Robert Clive was born at Styche, the Clive family estate, near Market Drayton in Shropshire, on 25 September 1725 to Richard Clive and Rebecca Gaskell Clive. The family had held the small estate since the time of Henry VII. The family had a lengthy history of public service: members of the family included an Irish chancellor of the exchequer under Henry VIII, and a member of the Long Parliament. Robert's father, who supplemented the estate's modest income as a lawyer, also served in Parliament for many years, representing Montgomeryshire. Robert was their eldest son of thirteen children; he had seven sisters and five brothers, six of whom died in infancy.

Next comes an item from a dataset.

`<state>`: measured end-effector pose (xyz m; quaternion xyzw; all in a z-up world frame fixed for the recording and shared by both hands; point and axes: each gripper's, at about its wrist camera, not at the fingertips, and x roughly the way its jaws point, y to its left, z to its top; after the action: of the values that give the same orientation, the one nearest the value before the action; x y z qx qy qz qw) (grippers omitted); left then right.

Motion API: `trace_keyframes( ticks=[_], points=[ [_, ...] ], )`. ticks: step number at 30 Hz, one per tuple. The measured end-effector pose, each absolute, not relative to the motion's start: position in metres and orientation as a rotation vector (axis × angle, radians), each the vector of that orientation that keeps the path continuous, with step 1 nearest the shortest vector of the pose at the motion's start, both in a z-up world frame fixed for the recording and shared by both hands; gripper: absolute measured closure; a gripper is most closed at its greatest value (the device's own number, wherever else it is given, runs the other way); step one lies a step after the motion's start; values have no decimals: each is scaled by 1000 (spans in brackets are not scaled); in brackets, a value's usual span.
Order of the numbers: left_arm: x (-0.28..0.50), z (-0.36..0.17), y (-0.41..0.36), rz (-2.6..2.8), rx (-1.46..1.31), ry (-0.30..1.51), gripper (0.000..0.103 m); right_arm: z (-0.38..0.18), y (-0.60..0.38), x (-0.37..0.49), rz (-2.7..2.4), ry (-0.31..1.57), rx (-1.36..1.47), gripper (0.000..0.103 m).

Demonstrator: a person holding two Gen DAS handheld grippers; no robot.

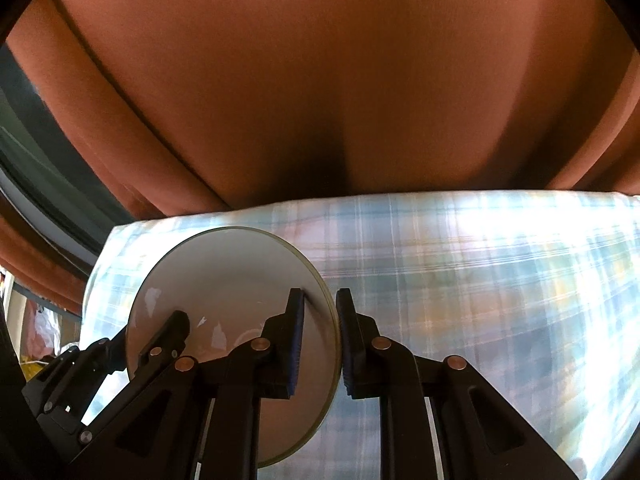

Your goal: Organize plates and bowls

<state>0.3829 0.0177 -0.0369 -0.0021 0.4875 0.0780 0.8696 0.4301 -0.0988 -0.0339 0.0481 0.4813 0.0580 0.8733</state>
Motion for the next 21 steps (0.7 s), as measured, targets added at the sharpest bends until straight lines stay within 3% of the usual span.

Clive's father was known to have a temper, which the boy apparently inherited. For reasons that have not been documented, Clive was sent to live with his mother's sister in Manchester while still a toddler. Biographer Robert Harvey suggests that this move was made because Clive's father was busy in London trying to provide for the family. Daniel Bayley, the sister's husband, reported that the boy was "out of measure addicted to fighting". He was a regular troublemaker in the schools he was sent to (and may have been expelled from). When he was older he and a gang of teenagers established a protection racket that vandalised the shops of uncooperative merchants in Market Drayton. Clive also exhibited fearlessness at an early age. He is reputed to have climbed the tower of St. Mary's Parish Church in Market Drayton and perched on a gargoyle, frightening those down below.
When Clive was nine his aunt died, and, after a brief stint in his father's cramped London quarters, returned to Shropshire. There he attended the Market Drayton Grammar School, where his unruly behavior (and improvement in the family's fortunes) prompted his father to send him to Merchant Taylors' School in London. His bad behavior continued, and he was then sent to a trade school in Hertfordshire to complete a basic education. Despite his early lack of scholarship, in his later years he devoted himself to improving his education. He eventually developed a distinctive writing style, and a speech in the House of Commons was described by William Pitt as the most eloquent he had ever heard.